I have a large dataset in CSV:
After loading the CSV into RStudio and applying unclass()
, I apply as(...,"transactions")
.
The result is something like this:
# transactions in sparse format with
# 5 transactions (rows) and
# 1455 items (columns)
Instead of 50,000 transactions, there are only 5 now.
Where have all the transactions gone? Was the matrix somehow transposed (as the row count in the result equals the column count of my CSV)?
This may be a data pre-processing problem, but according to this post my input data should have the right format.
[I'm posting for the first time here and am fairly new to R/RStudio.]

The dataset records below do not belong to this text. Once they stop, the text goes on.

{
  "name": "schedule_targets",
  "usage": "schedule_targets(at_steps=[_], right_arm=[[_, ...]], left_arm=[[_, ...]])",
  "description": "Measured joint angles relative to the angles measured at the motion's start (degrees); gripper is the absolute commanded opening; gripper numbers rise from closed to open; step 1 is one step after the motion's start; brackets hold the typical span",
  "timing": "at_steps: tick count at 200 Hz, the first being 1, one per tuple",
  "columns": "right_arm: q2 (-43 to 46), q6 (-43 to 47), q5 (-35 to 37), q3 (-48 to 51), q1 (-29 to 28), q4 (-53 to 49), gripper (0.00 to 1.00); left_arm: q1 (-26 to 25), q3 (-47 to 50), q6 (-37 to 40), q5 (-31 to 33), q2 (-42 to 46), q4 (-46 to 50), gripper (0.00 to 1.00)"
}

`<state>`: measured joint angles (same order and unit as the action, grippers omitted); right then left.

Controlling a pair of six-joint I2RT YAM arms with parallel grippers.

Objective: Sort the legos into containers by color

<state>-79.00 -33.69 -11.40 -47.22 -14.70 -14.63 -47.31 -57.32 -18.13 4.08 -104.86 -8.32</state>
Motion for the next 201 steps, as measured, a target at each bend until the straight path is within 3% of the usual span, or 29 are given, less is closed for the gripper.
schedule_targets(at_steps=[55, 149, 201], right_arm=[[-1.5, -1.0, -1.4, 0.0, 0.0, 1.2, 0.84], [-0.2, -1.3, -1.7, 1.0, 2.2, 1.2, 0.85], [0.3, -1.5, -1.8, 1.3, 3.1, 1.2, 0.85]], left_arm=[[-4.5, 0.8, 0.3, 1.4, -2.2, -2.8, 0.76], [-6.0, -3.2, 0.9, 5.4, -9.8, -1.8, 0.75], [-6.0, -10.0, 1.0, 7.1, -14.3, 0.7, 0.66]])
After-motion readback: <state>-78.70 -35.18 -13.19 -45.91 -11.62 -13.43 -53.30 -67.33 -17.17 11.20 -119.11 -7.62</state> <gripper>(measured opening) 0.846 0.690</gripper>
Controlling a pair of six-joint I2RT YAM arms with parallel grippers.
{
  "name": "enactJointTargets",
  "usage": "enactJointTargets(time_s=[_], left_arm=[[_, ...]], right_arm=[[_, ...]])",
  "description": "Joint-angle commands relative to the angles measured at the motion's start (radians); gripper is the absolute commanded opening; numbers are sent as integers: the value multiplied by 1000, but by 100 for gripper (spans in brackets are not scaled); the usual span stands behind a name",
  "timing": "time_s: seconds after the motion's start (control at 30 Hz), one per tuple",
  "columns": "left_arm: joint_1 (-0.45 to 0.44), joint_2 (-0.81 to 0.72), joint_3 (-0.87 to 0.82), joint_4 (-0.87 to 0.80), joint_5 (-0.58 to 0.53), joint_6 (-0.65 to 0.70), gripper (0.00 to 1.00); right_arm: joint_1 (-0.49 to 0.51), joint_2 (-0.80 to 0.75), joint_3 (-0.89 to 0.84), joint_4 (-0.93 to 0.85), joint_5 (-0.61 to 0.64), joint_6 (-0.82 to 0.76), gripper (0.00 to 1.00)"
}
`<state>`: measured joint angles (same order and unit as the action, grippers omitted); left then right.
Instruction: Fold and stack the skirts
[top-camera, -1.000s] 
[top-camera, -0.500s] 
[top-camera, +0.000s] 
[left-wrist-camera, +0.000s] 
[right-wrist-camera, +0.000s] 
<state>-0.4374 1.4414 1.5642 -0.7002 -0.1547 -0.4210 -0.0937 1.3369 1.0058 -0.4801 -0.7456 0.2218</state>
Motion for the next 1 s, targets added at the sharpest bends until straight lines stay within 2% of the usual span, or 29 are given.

Have a look at the coercion
methods in the man page ? transactions
. You will see that you either need a binary incidence matrix, a list of transactions, or a data.frame containing only categorical variables. Your data is not one of these to as(..., "transactions")
will fail.
I think read.transactions
can read you data.
library(arules)
# create and write some data
data <- paste(
"item1,item2,,,",
"item1,,,,",
"item2,item3,,,",
sep="\n")
write(data, file = "demo_basket")
# read the data
tr <- read.transactions("demo_basket", format = "basket", sep=",")
inspect(tr)
items
[1] {item1,item2}
[2] {item1}
[3] {item2,item3}